Bettina Hoffmann è docente di viola da gamba
Tra la vasta produzione discografica (più di settanta CD per Deutsche Grammophon, Naïve, CPO, Amadeus, Opus 111, Dynamic, Brilliant Classic, Tactus e altri) sono da ricordare in particolare la silloge «Idées grotesques» dedicata a Marin Marais, pubblicato nel 2010 da Amadeus, l’incisione delle opere di Ortiz e Ganassi, il CD di suites per viola da gamba e basso continuo dagli Scherzi Musicali op. VI di Johann Schenck, e l’incisione completa delle opere per violoncello di Domenico Gabrielli. Ha diretto l’incisione integrale dei madrigali e delle arie di Girolamo Frescobaldi per la Frescobaldi edition di Brilliant classic. Nel 1997 e nel 2000, con due CD di Modo Antiquo, ha avuto la nomination ai Grammy Awards.
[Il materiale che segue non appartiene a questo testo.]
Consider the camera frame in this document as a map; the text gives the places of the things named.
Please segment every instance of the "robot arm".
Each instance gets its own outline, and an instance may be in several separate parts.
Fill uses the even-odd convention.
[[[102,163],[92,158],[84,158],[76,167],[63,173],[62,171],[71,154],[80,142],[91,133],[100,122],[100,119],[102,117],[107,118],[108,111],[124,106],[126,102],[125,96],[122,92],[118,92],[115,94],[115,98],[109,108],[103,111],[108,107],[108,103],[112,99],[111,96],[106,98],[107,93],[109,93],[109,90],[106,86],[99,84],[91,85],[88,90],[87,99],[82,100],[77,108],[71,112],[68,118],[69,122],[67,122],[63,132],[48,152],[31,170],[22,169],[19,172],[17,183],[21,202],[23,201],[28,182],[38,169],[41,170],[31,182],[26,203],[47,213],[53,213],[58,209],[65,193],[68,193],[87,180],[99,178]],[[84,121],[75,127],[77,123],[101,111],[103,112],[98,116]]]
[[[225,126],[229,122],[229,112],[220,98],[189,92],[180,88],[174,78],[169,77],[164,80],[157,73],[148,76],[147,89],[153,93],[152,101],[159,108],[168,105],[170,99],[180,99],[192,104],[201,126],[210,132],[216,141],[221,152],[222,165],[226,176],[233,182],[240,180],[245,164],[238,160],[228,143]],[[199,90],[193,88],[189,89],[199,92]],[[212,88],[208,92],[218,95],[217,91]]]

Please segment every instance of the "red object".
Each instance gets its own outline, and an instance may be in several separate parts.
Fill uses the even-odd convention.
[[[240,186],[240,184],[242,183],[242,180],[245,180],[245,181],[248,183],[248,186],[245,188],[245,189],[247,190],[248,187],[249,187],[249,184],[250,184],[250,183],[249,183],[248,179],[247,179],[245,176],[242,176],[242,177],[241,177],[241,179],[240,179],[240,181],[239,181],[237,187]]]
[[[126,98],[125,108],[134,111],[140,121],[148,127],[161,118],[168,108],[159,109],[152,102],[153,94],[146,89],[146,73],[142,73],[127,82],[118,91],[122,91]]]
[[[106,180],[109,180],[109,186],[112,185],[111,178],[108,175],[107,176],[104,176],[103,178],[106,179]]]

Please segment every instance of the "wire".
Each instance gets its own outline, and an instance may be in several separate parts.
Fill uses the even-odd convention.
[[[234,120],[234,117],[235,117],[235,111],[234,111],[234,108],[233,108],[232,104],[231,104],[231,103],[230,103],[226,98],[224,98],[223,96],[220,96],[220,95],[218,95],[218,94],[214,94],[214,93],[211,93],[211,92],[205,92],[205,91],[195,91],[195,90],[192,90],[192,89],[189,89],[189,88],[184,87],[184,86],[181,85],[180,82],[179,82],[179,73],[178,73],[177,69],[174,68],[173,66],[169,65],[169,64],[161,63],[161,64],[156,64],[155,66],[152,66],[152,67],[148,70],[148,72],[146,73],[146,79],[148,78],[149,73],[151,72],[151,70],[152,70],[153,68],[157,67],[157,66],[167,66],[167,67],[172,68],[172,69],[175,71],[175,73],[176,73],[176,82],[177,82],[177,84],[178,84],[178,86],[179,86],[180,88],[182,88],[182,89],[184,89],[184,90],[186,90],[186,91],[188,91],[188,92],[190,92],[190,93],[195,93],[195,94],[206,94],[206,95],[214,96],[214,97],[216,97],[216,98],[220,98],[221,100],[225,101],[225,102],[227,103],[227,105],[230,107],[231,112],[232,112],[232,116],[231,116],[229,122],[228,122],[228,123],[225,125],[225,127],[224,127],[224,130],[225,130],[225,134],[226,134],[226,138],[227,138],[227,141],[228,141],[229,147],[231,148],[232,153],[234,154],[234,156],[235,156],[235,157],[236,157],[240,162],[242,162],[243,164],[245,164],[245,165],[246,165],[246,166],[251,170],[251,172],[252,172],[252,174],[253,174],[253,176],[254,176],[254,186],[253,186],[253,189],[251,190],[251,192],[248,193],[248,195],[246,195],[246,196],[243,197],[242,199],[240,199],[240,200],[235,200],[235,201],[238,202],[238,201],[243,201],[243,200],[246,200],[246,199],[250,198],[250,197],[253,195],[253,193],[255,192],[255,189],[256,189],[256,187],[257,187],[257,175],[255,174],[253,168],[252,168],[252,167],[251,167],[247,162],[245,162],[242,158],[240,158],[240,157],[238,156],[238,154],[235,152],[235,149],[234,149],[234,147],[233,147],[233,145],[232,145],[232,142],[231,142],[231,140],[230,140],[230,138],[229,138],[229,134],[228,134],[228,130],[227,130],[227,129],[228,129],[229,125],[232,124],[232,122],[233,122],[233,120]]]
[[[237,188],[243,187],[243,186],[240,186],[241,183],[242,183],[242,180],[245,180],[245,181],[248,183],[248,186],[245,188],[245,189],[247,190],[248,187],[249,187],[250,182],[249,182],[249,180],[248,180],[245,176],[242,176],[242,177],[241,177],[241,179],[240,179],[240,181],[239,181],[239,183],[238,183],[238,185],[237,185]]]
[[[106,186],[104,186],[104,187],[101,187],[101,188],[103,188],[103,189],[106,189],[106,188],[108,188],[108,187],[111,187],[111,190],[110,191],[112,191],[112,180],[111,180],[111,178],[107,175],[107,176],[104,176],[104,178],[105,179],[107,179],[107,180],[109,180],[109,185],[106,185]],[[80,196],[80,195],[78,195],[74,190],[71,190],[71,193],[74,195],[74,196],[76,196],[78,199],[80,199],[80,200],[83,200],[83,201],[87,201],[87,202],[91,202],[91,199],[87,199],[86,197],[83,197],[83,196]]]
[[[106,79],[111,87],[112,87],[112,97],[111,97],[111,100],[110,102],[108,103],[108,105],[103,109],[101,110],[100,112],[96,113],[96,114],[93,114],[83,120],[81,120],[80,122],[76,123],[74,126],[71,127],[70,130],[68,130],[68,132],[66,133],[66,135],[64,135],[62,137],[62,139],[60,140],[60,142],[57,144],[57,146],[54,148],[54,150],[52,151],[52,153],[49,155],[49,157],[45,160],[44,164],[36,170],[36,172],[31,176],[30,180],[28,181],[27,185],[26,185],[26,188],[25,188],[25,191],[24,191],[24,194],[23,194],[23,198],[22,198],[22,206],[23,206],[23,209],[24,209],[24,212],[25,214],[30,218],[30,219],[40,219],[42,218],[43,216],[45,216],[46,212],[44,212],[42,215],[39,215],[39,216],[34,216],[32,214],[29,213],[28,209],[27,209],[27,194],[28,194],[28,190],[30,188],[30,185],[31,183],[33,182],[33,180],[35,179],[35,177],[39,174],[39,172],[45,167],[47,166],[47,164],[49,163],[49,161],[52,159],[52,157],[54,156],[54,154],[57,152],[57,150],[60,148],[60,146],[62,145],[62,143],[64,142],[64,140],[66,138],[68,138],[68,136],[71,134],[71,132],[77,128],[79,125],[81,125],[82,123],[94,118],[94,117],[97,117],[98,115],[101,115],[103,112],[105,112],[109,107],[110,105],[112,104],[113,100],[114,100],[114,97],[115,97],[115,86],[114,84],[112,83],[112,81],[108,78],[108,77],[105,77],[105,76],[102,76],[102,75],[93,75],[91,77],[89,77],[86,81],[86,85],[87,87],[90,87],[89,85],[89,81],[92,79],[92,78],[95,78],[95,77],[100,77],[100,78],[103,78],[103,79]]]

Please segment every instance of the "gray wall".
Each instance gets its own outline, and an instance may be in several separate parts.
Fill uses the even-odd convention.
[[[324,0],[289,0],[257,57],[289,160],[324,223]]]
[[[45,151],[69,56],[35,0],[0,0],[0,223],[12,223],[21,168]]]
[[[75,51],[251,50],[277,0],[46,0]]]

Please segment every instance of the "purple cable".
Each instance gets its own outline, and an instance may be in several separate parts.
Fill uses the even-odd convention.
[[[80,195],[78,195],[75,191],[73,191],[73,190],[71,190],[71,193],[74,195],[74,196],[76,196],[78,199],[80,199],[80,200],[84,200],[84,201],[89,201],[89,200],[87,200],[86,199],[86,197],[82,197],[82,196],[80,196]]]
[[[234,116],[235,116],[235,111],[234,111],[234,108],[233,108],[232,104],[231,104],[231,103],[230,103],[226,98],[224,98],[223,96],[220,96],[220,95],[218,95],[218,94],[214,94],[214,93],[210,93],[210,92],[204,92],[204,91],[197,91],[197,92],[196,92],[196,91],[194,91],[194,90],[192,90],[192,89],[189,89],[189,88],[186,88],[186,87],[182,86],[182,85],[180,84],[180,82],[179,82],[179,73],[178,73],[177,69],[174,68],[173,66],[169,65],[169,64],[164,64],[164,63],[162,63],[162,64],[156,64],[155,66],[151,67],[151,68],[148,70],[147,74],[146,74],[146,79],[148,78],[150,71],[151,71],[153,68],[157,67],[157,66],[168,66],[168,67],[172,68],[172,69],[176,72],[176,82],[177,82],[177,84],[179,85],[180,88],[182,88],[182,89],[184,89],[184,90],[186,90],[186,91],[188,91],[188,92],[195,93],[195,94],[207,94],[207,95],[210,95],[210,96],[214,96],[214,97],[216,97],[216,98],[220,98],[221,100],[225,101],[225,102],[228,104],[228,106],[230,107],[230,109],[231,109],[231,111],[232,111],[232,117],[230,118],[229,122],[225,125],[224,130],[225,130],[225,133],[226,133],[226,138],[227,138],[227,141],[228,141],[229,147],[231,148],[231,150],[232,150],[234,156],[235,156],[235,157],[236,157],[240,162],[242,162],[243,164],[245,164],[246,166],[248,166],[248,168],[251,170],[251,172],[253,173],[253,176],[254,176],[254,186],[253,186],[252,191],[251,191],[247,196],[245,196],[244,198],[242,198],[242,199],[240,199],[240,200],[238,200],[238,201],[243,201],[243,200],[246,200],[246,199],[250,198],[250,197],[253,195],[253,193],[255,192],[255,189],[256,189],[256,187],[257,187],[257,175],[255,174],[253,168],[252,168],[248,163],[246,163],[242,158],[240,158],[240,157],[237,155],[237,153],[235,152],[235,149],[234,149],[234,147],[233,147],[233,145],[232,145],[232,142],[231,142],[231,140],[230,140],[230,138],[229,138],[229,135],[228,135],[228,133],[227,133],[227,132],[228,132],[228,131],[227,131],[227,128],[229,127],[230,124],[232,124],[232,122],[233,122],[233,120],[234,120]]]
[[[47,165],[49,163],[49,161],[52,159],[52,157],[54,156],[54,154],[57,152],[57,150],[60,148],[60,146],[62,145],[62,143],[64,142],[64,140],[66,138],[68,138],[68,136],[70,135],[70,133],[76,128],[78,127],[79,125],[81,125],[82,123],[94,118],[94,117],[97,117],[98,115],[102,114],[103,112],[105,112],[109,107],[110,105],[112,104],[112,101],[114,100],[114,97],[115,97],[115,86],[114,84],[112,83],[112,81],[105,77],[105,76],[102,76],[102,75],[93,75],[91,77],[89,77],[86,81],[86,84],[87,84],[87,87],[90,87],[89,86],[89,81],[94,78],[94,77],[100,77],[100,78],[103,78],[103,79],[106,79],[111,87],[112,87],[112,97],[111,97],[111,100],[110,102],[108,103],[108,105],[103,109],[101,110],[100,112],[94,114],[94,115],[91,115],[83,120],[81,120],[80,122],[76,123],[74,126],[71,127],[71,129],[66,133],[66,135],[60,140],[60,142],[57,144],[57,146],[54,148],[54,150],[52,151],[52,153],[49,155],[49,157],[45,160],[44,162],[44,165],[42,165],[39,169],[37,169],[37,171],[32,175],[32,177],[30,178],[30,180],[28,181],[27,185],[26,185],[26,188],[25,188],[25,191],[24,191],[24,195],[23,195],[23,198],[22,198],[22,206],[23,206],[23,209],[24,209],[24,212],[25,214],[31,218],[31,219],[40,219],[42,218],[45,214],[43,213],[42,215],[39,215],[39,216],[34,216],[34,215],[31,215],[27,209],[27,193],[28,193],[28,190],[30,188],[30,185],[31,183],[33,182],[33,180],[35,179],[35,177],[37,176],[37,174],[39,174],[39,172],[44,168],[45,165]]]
È autrice del volume «La viola da gamba» (L’Epos, Palermo, 2010; Ortus Verlag, Berlin, 2014; Routledge, 2018) e del «Catalogo della musica solistica e cameristica per viola da gamba», uscito nel 2001 presso LIM. Ha scoperto ed edito l’unico trattato tedesco per viola da gamba conosciuto, la «Instruction oder eine anweisung auff der Violadigamba». Per il Bärenreiter-Verlag, l’Istituto Italiano Antonio Vivaldi e l’editore S.P.E.S. ha curato edizioni critiche e in facsimile delle opere per violoncello e per viola da gamba di Antonio Vivaldi e di Domenico Gabrielli. Ha edito e tradotto inoltre il trattato «Regulae Concentuum Partiturae» di Georg Muffat e ha pubblicato contributi in Recercare, RIdM, Studi Vivaldiani e altre riviste specializzate. Attualmente sta preprando un volume sugli strumenti ad arco bassi nella musica di Antonio Vivaldi che uscirà presso Olschki.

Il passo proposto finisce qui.